◆ Data extract
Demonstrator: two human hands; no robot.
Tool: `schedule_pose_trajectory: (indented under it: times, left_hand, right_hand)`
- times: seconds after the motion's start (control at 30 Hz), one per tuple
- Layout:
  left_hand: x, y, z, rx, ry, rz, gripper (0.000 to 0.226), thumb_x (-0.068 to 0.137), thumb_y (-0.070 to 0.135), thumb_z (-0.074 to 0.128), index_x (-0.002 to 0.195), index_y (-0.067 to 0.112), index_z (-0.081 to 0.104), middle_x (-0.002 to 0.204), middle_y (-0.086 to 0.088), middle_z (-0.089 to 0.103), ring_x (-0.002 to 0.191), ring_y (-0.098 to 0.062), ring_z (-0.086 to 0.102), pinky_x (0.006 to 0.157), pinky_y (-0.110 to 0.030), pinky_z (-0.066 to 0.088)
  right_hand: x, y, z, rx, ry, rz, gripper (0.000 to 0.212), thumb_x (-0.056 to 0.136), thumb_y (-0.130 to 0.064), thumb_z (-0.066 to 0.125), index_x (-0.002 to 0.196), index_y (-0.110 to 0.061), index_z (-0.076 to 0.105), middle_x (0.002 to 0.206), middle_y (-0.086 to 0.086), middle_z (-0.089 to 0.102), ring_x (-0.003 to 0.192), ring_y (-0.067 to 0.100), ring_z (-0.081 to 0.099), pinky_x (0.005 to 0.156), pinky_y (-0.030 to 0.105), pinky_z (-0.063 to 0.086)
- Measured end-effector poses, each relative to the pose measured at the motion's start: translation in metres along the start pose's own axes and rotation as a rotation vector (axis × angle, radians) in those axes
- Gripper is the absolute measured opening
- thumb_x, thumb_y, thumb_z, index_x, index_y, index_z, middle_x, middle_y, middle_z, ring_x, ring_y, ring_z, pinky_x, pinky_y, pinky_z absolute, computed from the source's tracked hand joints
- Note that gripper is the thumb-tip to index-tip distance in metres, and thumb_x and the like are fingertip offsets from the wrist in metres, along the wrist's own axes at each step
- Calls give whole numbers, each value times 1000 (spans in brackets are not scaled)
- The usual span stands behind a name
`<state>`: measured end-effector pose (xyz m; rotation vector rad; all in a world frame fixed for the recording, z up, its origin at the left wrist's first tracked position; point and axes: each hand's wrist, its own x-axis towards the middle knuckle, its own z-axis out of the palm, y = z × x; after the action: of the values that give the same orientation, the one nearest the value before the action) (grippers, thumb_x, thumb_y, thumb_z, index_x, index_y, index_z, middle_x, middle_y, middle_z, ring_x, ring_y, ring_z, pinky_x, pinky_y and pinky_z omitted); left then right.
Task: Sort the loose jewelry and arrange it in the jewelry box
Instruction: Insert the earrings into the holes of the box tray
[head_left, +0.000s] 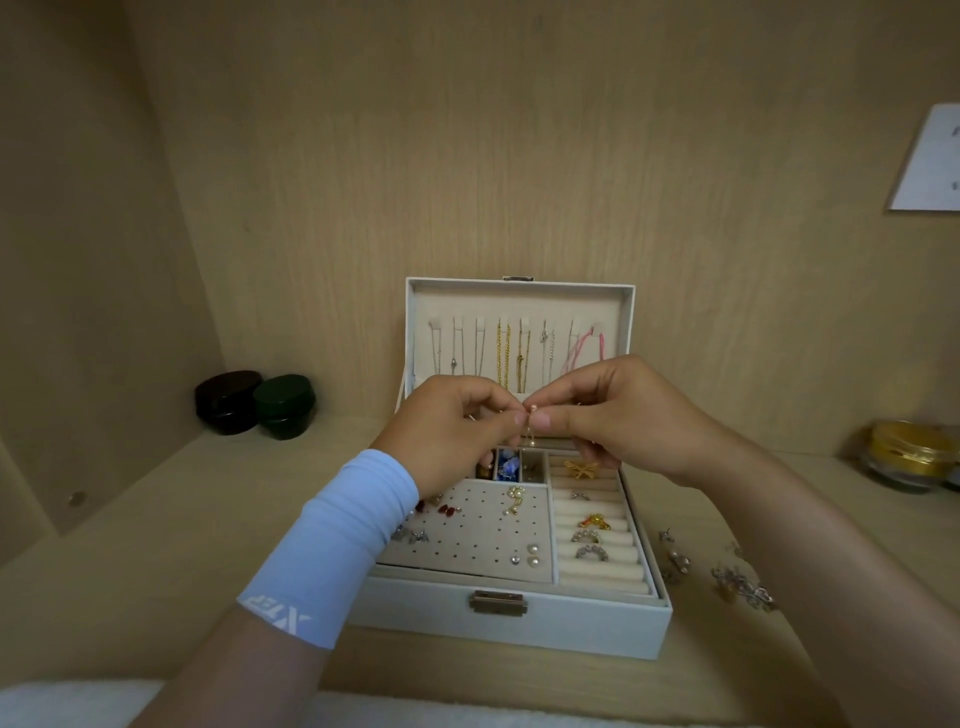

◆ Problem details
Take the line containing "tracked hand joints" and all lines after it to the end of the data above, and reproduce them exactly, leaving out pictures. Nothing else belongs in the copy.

◆ Response area
- thumb_x, thumb_y, thumb_z, index_x, index_y, index_z, middle_x, middle_y, middle_z, ring_x, ring_y, ring_z, pinky_x, pinky_y, pinky_z absolute, computed from the source's tracked hand joints
- Note that gripper is the thumb-tip to index-tip distance in metres, and thumb_x and the like are fingertip offsets from the wrist in metres, along the wrist's own axes at each step
- Calls give whole numbers, each value times 1000 (spans in brackets are not scaled)
- The usual span stands behind a name
`<state>`: measured end-effector pose (xyz m; rotation vector rad; all in a world frame fixed for the recording, z up, its origin at the left wrist's first tracked position; point and axes: each hand's wrist, its own x-axis towards the middle knuckle, its own z-axis out of the palm, y = z × x; after the action: of the values that give the same orientation, the one nearest the value before the action) (grippers, thumb_x, thumb_y, thumb_z, index_x, index_y, index_z, middle_x, middle_y, middle_z, ring_x, ring_y, ring_z, pinky_x, pinky_y and pinky_z omitted); left then right.
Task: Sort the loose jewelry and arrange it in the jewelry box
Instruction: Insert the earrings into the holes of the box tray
[head_left, +0.000s] 

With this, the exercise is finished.